# WORK REQUIRED
Would you please output, word for word, the span of the listing below that opens on the line containing "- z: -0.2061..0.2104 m" and closes on the line containing "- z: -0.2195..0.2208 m"? Include both ends and nothing more.
+ + + +
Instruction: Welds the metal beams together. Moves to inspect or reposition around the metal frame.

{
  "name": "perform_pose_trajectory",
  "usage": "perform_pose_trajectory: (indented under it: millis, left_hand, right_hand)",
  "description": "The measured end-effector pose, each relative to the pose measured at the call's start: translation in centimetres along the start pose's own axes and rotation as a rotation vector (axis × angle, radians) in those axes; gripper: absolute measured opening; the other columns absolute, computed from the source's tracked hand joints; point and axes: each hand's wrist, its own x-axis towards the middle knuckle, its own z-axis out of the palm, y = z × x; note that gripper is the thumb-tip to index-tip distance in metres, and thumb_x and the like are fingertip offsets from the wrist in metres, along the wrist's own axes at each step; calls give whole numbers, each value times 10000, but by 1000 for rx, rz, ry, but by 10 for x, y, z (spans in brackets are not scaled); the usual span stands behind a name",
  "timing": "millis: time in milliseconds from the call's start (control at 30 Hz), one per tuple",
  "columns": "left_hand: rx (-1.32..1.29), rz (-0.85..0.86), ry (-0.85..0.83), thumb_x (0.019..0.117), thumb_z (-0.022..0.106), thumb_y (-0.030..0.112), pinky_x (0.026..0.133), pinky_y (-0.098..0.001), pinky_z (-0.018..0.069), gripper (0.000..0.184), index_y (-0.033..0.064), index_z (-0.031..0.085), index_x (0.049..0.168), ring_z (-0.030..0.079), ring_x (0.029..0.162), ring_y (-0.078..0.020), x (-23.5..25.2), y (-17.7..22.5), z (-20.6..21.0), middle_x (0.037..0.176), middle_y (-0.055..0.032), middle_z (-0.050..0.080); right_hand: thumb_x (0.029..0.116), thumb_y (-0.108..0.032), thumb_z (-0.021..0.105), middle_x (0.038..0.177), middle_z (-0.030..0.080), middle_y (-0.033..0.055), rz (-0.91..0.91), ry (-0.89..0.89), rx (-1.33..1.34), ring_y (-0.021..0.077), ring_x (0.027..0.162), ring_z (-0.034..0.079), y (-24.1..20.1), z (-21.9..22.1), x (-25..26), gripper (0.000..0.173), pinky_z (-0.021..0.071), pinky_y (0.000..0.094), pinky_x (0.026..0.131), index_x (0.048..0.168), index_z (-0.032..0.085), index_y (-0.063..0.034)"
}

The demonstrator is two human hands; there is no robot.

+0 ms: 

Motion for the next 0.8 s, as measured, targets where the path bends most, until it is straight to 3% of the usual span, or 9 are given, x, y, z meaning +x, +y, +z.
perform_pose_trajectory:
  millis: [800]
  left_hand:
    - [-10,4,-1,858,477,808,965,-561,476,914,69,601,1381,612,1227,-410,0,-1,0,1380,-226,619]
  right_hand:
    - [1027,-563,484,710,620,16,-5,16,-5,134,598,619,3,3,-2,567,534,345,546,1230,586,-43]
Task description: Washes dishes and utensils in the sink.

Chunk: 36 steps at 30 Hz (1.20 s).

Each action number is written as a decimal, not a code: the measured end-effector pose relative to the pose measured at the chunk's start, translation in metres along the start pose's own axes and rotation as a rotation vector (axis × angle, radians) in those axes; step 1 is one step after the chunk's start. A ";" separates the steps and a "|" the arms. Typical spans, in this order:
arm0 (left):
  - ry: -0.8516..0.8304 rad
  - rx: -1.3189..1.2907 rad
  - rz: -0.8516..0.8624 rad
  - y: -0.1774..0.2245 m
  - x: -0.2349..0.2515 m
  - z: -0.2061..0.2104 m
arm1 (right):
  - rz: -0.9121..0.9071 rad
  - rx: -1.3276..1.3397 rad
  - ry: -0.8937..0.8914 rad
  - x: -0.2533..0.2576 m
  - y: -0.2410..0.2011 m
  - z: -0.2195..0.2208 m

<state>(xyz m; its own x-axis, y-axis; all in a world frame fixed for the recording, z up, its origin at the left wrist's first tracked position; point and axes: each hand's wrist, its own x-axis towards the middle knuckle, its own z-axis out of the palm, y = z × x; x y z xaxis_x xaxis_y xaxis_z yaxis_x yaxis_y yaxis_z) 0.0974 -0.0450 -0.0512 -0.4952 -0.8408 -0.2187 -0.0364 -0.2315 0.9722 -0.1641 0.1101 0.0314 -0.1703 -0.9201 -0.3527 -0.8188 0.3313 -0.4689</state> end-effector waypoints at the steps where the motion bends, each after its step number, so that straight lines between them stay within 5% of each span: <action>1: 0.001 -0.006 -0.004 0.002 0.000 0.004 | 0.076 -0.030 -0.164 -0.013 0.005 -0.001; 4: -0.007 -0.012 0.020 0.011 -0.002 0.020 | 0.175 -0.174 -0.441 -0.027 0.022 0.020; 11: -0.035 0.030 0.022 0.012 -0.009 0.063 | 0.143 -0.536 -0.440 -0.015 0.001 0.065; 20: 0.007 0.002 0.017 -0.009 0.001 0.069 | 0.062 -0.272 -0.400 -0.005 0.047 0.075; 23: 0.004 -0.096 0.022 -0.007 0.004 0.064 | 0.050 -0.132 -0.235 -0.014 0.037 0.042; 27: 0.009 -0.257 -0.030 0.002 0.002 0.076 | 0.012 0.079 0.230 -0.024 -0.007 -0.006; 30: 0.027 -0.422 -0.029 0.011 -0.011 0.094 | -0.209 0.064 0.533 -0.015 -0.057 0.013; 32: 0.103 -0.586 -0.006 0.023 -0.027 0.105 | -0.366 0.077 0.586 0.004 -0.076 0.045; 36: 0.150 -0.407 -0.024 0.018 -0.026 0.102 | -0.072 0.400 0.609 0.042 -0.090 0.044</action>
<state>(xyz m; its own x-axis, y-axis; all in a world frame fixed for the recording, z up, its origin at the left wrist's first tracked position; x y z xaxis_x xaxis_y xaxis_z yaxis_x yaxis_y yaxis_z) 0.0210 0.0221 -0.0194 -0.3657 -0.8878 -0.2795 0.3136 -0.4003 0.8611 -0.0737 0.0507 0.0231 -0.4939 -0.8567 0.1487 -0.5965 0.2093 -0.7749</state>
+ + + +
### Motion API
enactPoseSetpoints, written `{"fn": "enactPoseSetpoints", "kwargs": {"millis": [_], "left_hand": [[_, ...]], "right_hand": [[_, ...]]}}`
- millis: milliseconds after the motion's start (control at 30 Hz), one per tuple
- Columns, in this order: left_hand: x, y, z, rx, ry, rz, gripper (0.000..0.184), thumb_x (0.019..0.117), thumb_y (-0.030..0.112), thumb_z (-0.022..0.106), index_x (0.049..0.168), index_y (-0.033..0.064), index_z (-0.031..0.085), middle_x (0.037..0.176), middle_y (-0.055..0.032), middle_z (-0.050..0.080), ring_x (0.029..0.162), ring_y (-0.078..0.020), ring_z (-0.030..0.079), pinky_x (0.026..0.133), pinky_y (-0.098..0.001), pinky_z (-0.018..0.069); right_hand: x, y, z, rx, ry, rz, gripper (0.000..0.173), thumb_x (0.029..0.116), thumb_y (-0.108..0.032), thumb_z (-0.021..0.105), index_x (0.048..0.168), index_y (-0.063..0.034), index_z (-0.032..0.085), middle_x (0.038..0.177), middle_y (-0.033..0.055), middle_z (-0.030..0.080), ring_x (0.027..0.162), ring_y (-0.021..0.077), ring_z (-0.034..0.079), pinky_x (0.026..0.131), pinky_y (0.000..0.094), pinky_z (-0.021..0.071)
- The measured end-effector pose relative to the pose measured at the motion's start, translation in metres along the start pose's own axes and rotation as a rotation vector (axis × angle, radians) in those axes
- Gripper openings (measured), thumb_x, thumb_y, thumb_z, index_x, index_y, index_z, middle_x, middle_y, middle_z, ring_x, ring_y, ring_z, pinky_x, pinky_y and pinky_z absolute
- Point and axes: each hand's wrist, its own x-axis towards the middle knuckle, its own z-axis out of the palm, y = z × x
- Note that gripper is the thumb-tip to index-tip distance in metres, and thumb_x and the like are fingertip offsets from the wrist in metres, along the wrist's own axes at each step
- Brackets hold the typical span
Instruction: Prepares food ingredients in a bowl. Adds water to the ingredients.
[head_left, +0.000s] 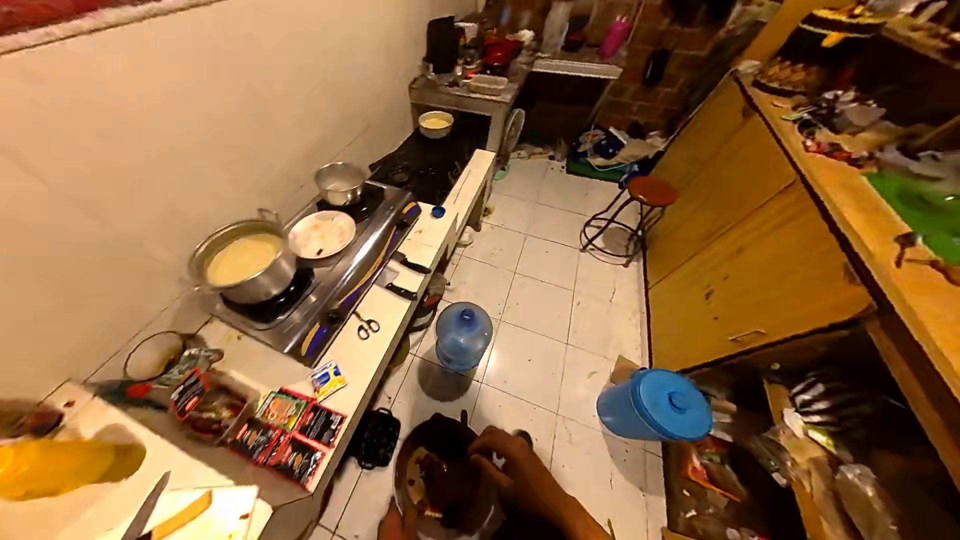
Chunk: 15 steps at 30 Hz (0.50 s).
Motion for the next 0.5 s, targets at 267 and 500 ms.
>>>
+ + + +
# COMPLETED EXERCISE
  - z: -0.2061..0.2104 m
arm1 (right):
  - rz: -0.9121..0.9071 rad
  - rx: -1.3276..1.3397 rad
  - ry: -0.8937..0.8914 rad
  - x: -0.2533..0.2576 m
  - y: -0.2410..0.2011 m
  - z: -0.2195..0.2208 m

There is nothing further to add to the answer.